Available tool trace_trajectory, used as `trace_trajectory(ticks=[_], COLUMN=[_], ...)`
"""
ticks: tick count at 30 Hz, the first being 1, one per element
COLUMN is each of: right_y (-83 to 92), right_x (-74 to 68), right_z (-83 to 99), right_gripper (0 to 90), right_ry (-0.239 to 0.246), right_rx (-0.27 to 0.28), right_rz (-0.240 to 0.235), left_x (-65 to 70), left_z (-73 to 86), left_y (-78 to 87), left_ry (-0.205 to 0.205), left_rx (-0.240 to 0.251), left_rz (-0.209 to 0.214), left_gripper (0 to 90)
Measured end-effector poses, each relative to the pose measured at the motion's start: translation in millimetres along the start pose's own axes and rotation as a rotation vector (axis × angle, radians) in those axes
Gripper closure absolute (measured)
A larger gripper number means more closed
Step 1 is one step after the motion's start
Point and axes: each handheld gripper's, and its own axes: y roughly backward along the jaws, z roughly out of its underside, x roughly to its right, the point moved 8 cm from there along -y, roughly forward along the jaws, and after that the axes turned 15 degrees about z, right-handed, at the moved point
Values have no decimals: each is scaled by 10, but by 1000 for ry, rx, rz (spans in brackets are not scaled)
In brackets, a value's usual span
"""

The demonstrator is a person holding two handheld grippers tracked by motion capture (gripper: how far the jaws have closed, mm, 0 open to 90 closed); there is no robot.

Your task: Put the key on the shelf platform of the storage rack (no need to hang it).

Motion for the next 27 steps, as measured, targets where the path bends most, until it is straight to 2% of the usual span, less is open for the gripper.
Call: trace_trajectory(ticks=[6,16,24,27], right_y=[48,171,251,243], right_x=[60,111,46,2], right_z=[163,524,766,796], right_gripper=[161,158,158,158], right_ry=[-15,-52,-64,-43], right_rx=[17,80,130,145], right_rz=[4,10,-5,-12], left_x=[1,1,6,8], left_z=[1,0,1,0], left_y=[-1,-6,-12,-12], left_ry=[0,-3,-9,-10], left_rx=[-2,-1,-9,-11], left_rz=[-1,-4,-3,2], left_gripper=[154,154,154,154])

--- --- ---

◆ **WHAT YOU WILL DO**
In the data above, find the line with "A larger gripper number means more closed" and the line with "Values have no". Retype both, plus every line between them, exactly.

◆ **ANSWER SPACE**
A larger gripper number means more closed
Step 1 is one step after the motion's start
Point and axes: each handheld gripper's, and its own axes: y roughly backward along the jaws, z roughly out of its underside, x roughly to its right, the point moved 8 cm from there along -y, roughly forward along the jaws, and after that the axes turned 15 degrees about z, right-handed, at the moved point
Values have no decimals: each is scaled by 10, but by 1000 for ry, rx, rz (spans in brackets are not scaled)

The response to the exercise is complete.